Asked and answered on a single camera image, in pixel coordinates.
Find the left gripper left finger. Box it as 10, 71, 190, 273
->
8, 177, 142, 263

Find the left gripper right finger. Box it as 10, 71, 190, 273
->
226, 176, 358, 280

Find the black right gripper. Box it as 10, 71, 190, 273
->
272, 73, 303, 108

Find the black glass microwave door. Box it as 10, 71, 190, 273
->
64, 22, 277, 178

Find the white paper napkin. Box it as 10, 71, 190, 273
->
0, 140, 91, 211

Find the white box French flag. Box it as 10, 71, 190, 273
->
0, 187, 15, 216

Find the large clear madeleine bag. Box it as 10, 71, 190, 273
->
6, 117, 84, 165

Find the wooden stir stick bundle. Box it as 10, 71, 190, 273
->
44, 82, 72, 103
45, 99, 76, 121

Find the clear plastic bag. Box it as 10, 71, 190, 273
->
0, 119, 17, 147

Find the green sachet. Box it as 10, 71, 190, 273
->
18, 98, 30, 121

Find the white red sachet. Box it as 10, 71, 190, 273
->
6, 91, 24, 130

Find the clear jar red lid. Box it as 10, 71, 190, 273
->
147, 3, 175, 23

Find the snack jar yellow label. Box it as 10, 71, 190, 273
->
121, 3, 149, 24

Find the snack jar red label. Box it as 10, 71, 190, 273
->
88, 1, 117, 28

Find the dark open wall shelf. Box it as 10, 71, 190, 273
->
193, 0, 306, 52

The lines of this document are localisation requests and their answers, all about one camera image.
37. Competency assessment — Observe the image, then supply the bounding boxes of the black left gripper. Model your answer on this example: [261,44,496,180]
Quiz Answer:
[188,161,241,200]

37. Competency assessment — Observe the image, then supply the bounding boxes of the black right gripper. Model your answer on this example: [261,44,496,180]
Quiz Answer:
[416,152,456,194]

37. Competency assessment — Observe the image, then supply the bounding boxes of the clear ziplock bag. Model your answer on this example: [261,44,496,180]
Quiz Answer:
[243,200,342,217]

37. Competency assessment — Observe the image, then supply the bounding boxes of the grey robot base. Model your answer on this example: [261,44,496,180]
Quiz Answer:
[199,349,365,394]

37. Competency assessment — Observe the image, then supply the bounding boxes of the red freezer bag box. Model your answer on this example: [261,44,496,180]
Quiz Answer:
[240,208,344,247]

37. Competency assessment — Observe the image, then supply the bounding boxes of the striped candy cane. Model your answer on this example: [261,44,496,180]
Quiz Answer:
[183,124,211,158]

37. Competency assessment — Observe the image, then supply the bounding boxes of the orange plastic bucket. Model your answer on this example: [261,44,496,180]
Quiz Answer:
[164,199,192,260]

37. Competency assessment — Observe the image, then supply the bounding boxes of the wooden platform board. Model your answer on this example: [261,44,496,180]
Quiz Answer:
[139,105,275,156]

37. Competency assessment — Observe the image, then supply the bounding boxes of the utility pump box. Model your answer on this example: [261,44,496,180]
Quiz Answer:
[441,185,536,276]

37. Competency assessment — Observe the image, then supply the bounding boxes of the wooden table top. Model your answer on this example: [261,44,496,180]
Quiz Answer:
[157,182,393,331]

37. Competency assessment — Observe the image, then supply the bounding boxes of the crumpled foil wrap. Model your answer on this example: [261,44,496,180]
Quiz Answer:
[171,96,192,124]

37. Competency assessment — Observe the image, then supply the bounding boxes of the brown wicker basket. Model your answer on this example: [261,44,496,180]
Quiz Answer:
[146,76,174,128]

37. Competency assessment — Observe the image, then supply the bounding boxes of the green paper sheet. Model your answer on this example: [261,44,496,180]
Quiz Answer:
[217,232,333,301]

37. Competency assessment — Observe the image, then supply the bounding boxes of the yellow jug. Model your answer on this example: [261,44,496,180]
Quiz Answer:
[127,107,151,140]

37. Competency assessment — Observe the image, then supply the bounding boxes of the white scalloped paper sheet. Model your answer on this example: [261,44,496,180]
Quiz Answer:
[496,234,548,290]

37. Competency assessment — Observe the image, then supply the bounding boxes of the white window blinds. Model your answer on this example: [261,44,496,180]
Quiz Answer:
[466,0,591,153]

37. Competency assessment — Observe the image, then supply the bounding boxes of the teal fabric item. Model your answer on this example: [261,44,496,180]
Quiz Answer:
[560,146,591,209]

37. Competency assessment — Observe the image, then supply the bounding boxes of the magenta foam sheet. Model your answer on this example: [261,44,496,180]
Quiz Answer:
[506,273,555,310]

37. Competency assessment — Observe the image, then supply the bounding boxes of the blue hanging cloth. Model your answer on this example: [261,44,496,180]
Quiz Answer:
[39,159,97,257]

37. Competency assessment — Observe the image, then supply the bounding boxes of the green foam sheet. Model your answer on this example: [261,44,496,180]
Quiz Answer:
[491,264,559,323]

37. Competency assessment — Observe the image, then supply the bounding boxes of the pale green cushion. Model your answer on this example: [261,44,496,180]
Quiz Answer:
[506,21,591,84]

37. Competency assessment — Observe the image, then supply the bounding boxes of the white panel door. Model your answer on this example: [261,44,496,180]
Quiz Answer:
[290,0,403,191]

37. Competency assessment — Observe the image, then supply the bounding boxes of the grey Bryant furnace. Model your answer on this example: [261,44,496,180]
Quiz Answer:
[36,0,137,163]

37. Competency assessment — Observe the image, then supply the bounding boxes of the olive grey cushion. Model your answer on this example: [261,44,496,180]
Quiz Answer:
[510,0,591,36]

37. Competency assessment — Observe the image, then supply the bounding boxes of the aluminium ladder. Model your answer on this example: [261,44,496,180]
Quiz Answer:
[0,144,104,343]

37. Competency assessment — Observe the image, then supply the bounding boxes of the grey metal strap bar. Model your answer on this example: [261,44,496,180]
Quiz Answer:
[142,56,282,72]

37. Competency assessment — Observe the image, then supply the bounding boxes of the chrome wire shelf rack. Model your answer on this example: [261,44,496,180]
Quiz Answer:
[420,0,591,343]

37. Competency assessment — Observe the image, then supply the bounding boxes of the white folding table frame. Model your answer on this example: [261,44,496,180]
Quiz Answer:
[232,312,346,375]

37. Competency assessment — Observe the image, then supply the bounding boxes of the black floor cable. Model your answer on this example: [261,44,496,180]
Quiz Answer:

__________

Prompt:
Every single line of the listing must be retyped exactly.

Result:
Asked and answered on a single camera image, in pixel coordinates.
Find the left gripper left finger. Box it as 10, 71, 190, 273
->
8, 177, 142, 263

Find the left gripper right finger. Box it as 10, 71, 190, 273
->
226, 176, 358, 280

Find the black right gripper. Box it as 10, 71, 190, 273
->
272, 73, 303, 108

Find the black glass microwave door. Box it as 10, 71, 190, 273
->
64, 22, 277, 178

Find the white paper napkin. Box it as 10, 71, 190, 273
->
0, 140, 91, 211

Find the white box French flag. Box it as 10, 71, 190, 273
->
0, 187, 15, 216

Find the large clear madeleine bag. Box it as 10, 71, 190, 273
->
6, 117, 84, 165

Find the wooden stir stick bundle. Box it as 10, 71, 190, 273
->
44, 82, 72, 103
45, 99, 76, 121

Find the clear plastic bag. Box it as 10, 71, 190, 273
->
0, 119, 17, 147

Find the green sachet. Box it as 10, 71, 190, 273
->
18, 98, 30, 121

Find the white red sachet. Box it as 10, 71, 190, 273
->
6, 91, 24, 130

Find the clear jar red lid. Box it as 10, 71, 190, 273
->
147, 3, 175, 23

Find the snack jar yellow label. Box it as 10, 71, 190, 273
->
121, 3, 149, 24

Find the snack jar red label. Box it as 10, 71, 190, 273
->
88, 1, 117, 28

Find the dark open wall shelf. Box it as 10, 71, 190, 273
->
193, 0, 306, 52

The lines of this document are localisation requests and their answers, all about one camera image.
37. Competency assessment — Observe the image, then supply the bounding boxes of the black left gripper. Model your answer on this example: [261,44,496,180]
Quiz Answer:
[188,161,241,200]

37. Competency assessment — Observe the image, then supply the bounding boxes of the black right gripper. Model your answer on this example: [261,44,496,180]
Quiz Answer:
[416,152,456,194]

37. Competency assessment — Observe the image, then supply the bounding boxes of the clear ziplock bag. Model your answer on this example: [261,44,496,180]
Quiz Answer:
[243,200,342,217]

37. Competency assessment — Observe the image, then supply the bounding boxes of the grey robot base. Model your answer on this example: [261,44,496,180]
Quiz Answer:
[199,349,365,394]

37. Competency assessment — Observe the image, then supply the bounding boxes of the red freezer bag box. Model your answer on this example: [261,44,496,180]
Quiz Answer:
[240,208,344,247]

37. Competency assessment — Observe the image, then supply the bounding boxes of the striped candy cane. Model your answer on this example: [261,44,496,180]
Quiz Answer:
[183,124,211,158]

37. Competency assessment — Observe the image, then supply the bounding boxes of the orange plastic bucket. Model your answer on this example: [261,44,496,180]
Quiz Answer:
[164,199,192,260]

37. Competency assessment — Observe the image, then supply the bounding boxes of the wooden platform board. Model your answer on this example: [261,44,496,180]
Quiz Answer:
[139,105,275,156]

37. Competency assessment — Observe the image, then supply the bounding boxes of the utility pump box. Model your answer on this example: [261,44,496,180]
Quiz Answer:
[441,185,536,276]

37. Competency assessment — Observe the image, then supply the bounding boxes of the wooden table top. Model your answer on this example: [261,44,496,180]
Quiz Answer:
[157,182,393,331]

37. Competency assessment — Observe the image, then supply the bounding boxes of the crumpled foil wrap. Model your answer on this example: [261,44,496,180]
Quiz Answer:
[171,96,192,124]

37. Competency assessment — Observe the image, then supply the bounding boxes of the brown wicker basket. Model your answer on this example: [261,44,496,180]
Quiz Answer:
[146,76,174,128]

37. Competency assessment — Observe the image, then supply the bounding boxes of the green paper sheet. Model your answer on this example: [261,44,496,180]
Quiz Answer:
[217,232,333,301]

37. Competency assessment — Observe the image, then supply the bounding boxes of the yellow jug. Model your answer on this example: [261,44,496,180]
Quiz Answer:
[127,107,151,140]

37. Competency assessment — Observe the image, then supply the bounding boxes of the white scalloped paper sheet. Model your answer on this example: [261,44,496,180]
Quiz Answer:
[496,234,548,290]

37. Competency assessment — Observe the image, then supply the bounding boxes of the white window blinds. Model your answer on this example: [261,44,496,180]
Quiz Answer:
[466,0,591,153]

37. Competency assessment — Observe the image, then supply the bounding boxes of the teal fabric item. Model your answer on this example: [261,44,496,180]
Quiz Answer:
[560,146,591,209]

37. Competency assessment — Observe the image, then supply the bounding boxes of the magenta foam sheet. Model your answer on this example: [261,44,496,180]
Quiz Answer:
[506,273,555,310]

37. Competency assessment — Observe the image, then supply the bounding boxes of the blue hanging cloth. Model your answer on this example: [261,44,496,180]
Quiz Answer:
[39,159,97,257]

37. Competency assessment — Observe the image, then supply the bounding boxes of the green foam sheet. Model your answer on this example: [261,44,496,180]
Quiz Answer:
[491,264,559,323]

37. Competency assessment — Observe the image, then supply the bounding boxes of the pale green cushion. Model your answer on this example: [261,44,496,180]
Quiz Answer:
[506,21,591,84]

37. Competency assessment — Observe the image, then supply the bounding boxes of the white panel door. Model your answer on this example: [261,44,496,180]
Quiz Answer:
[290,0,403,191]

37. Competency assessment — Observe the image, then supply the bounding boxes of the grey Bryant furnace. Model your answer on this example: [261,44,496,180]
Quiz Answer:
[36,0,137,163]

37. Competency assessment — Observe the image, then supply the bounding boxes of the olive grey cushion. Model your answer on this example: [261,44,496,180]
Quiz Answer:
[510,0,591,36]

37. Competency assessment — Observe the image, then supply the bounding boxes of the aluminium ladder. Model your answer on this example: [261,44,496,180]
Quiz Answer:
[0,144,104,343]

37. Competency assessment — Observe the image, then supply the bounding boxes of the grey metal strap bar. Model your answer on this example: [261,44,496,180]
Quiz Answer:
[142,56,282,72]

37. Competency assessment — Observe the image, then supply the bounding boxes of the chrome wire shelf rack. Model your answer on this example: [261,44,496,180]
Quiz Answer:
[420,0,591,343]

37. Competency assessment — Observe the image, then supply the bounding boxes of the white folding table frame. Model your answer on this example: [261,44,496,180]
Quiz Answer:
[232,312,346,375]

37. Competency assessment — Observe the image, then supply the bounding boxes of the black floor cable. Model your answer on this example: [261,44,496,180]
Quiz Answer:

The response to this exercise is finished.